▶ **BRIEF**:
Leaving pictures aside, restate exactly the lines of the data below, from the first one through the line that contains "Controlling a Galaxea".

▶ **INFORMATION SUPPLIED**:
= Beginning of Section =

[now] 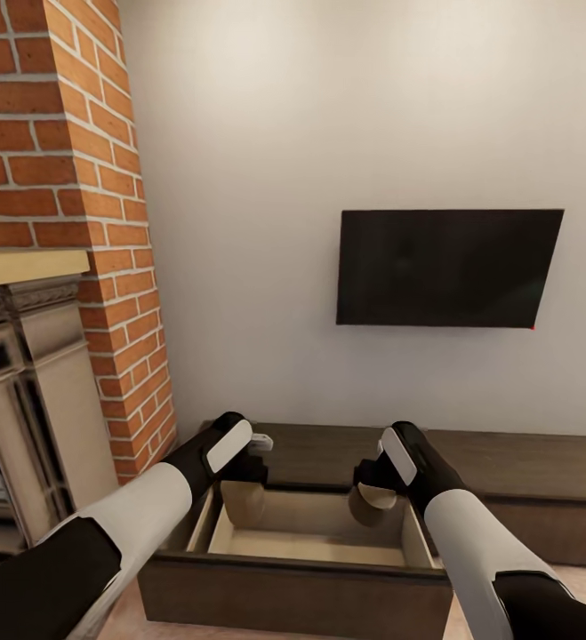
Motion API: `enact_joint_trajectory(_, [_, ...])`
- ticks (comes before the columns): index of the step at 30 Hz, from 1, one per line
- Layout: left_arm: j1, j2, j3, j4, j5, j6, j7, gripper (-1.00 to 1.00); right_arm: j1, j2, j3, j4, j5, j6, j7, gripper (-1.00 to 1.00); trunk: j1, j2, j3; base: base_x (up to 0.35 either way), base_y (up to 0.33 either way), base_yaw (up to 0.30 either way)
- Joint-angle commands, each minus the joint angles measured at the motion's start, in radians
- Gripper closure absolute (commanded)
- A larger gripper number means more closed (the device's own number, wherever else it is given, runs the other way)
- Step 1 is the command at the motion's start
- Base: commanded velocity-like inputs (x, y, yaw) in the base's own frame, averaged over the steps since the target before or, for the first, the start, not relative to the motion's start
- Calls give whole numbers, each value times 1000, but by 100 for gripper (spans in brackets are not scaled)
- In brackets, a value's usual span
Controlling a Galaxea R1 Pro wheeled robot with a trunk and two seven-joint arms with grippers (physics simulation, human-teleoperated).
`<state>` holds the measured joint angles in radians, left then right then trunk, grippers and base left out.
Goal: Place each of the two pumpkins and all three candles from the living room inside a cabinet in the living room (use any cabinet), then make sure every cabinet is closed, and position the cauldron so it is next to a table in the living room.
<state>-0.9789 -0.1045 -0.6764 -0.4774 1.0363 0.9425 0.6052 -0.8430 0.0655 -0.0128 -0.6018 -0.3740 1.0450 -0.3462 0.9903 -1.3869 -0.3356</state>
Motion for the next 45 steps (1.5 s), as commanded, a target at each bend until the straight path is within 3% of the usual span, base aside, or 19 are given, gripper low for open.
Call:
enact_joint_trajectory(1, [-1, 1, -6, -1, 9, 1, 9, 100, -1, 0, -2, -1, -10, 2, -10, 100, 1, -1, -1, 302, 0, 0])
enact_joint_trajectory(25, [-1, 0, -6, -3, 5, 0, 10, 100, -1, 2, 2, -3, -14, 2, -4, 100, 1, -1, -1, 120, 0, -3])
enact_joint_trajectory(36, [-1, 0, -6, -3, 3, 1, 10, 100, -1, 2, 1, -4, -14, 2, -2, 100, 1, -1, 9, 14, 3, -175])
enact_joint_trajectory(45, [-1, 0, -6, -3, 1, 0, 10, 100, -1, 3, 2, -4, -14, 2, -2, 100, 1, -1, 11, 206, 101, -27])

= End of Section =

▶ **YOUR SOLUTION**:
[now] 
Motion API: `enact_joint_trajectory(_, [_, ...])`
- ticks (comes before the columns): index of the step at 30 Hz, from 1, one per line
- Layout: left_arm: j1, j2, j3, j4, j5, j6, j7, gripper (-1.00 to 1.00); right_arm: j1, j2, j3, j4, j5, j6, j7, gripper (-1.00 to 1.00); trunk: j1, j2, j3; base: base_x (up to 0.35 either way), base_y (up to 0.33 either way), base_yaw (up to 0.30 either way)
- Joint-angle commands, each minus the joint angles measured at the motion's start, in radians
- Gripper closure absolute (commanded)
- A larger gripper number means more closed (the device's own number, wherever else it is given, runs the other way)
- Step 1 is the command at the motion's start
- Base: commanded velocity-like inputs (x, y, yaw) in the base's own frame, averaged over the steps since the target before or, for the first, the start, not relative to the motion's start
- Calls give whole numbers, each value times 1000, but by 100 for gripper (spans in brackets are not scaled)
- In brackets, a value's usual span
Controlling a Galaxea R1 Pro wheeled robot with a trunk and two seven-joint arms with grippers (physics simulation, human-teleoperated).

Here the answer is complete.